Isaac, in his turn and generation, becomes the head of the family. But he is grievously
careless in this matter, compared with his father. "And Esau....took to wife Judith
the daughter of Beeri the Hittite, and Bashemath the daughter of Elon the Hittite, which
were a grief of mind unto Isaac and to Rebekah" (Gen. 26:34,35). He does not watch
over his children’s ways, to anticipate mischief, as Abraham had done. Esau his son
marries daughters of the Hittites. Isaac and Rebekah are grieved at this, it is true; for
they had righteous souls which knew how to be "vexed" with this; but then, it
was their carelessness which had brought this vexation upon them.
Jacob, however, declines still further. He neither anticipates the
mischief, like Abraham, nor does he, like Isaac, grieve over it when it occurs. But with
an unconcerned heart, as far as the history tells us, he allows his children to form what
alliances they please, and to take them wives of all whom they choose. There is no joy for
the heart here, as in the obedience of Abraham; there is no relief for the heart here, as
in the sorrow of Isaac and Rebekah.
But Judah afterwards goes beyond even all this in a very fearful way.

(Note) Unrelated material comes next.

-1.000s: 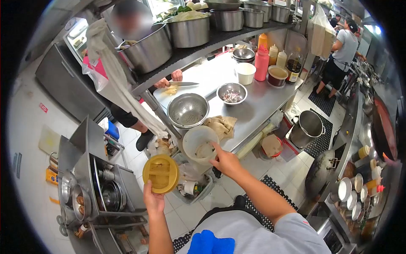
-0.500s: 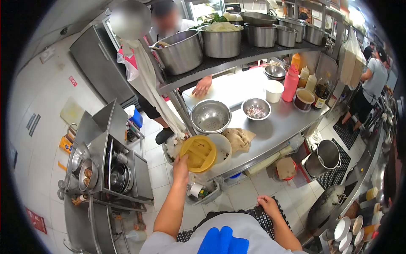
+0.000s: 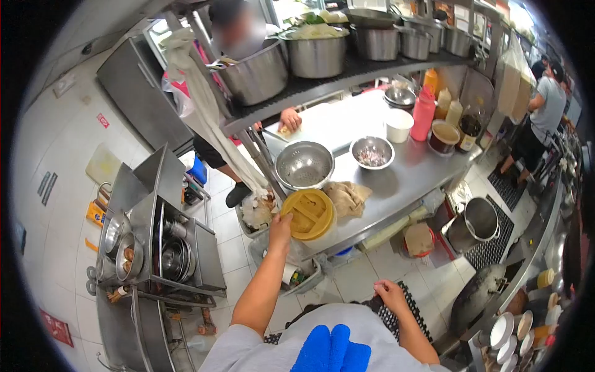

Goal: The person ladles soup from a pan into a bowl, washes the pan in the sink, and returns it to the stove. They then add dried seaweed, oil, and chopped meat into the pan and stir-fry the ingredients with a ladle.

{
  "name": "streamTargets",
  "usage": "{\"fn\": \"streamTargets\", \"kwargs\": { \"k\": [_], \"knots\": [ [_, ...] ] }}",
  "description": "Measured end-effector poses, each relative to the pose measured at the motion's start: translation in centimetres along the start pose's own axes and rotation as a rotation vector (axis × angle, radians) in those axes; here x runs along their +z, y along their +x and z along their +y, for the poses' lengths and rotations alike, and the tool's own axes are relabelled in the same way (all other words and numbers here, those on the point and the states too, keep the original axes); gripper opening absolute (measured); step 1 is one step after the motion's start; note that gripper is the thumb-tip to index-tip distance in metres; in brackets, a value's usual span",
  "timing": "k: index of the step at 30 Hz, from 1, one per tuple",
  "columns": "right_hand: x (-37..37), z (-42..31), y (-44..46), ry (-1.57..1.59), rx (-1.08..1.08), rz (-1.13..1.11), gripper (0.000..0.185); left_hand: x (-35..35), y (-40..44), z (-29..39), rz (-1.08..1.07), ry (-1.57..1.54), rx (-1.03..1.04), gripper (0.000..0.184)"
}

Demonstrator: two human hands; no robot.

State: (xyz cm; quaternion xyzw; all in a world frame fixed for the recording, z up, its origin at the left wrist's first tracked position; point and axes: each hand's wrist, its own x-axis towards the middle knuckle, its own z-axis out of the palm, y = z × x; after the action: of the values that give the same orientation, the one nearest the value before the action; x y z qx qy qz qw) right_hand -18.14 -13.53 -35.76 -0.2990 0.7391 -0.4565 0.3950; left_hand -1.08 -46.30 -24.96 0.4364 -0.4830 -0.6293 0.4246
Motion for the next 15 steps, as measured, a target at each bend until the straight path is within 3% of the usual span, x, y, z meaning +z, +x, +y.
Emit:
{"fn": "streamTargets", "kwargs": {
  "k": [1, 4, 7, 9, 11, 15],
  "knots": [
    [-0.3, -1.0, -0.1, -0.128, -0.007, 0.000, 0.028, -0.1, 0.3, -0.5, -0.009, 0.016, -0.027, 0.029],
    [-0.5, -1.4, 0.6, -0.046, -0.008, -0.026, 0.028, -0.6, 1.0, -2.0, 0.001, 0.139, -0.023, 0.033],
    [-0.5, -1.4, 1.6, -0.037, -0.039, -0.055, 0.028, -0.4, 1.5, -2.4, 0.036, 0.038, -0.006, 0.033],
    [-0.7, -1.1, 2.2, 0.120, -0.080, -0.048, 0.028, -0.6, 1.9, -2.0, 0.022, 0.050, -0.009, 0.034],
    [-1.3, -2.6, 2.2, 0.455, 0.202, -0.012, 0.029, -1.0, 2.9, -2.1, -0.001, 0.026, 0.018, 0.035],
    [-3.2, -3.7, 2.5, 0.827, 0.175, 0.023, 0.023, 0.5, 1.8, -0.1, -0.082, -0.048, -0.102, 0.035]
  ]
}}
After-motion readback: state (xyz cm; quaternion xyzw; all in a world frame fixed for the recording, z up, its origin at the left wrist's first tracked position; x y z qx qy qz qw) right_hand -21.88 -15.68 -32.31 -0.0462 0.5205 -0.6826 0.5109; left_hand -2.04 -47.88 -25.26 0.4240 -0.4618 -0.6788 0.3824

He represents the fourth generation of this elect family. But he not only does not
anticipate mischief, like Abraham, in the ordering of his family, nor grieve over mischief
when brought into it, like Isaac, nor is he simply indifferent about it,whether it be
brought in or not, like Jacob, but he actually brings it in himself! For he does nothing
less than take a daughter of the Canaanites to be the wife of his son Er (Gen. 38)!
This exceeded. This was sinning with a high hand. And thus, in all
this, in this history of the four generations of Genesis-patriarchs, we notice declension,
gradual but solemn declension, till it reached complete apostasy from the way of the Lord.
But if this be serious and sad, as it really is, is it not profitable
and seasonable? Can we not readily own, that it is "written for our learning"?
How does it warn us of a tendency to decline from God’s principles! What took place
in the same elect family, generation after generation, may take place in the same elect
person, year after year. The principles of God may be deserted by easy gradations. They
may first be relaxed, then forgotten, then despised. They may pass from a firm hand into
an easy one, from thence to an indifferent one, and find themselves at last flung away by
a rebellious one. Many have at first stood for God’s principles in the face of
difficulties and fascinations, like Abraham - then, merely grieved over the loss of them,
like Isaac - then, been careless about their loss or maintenance, like Jacob - and at last
with a high hand, broken them, like Judah.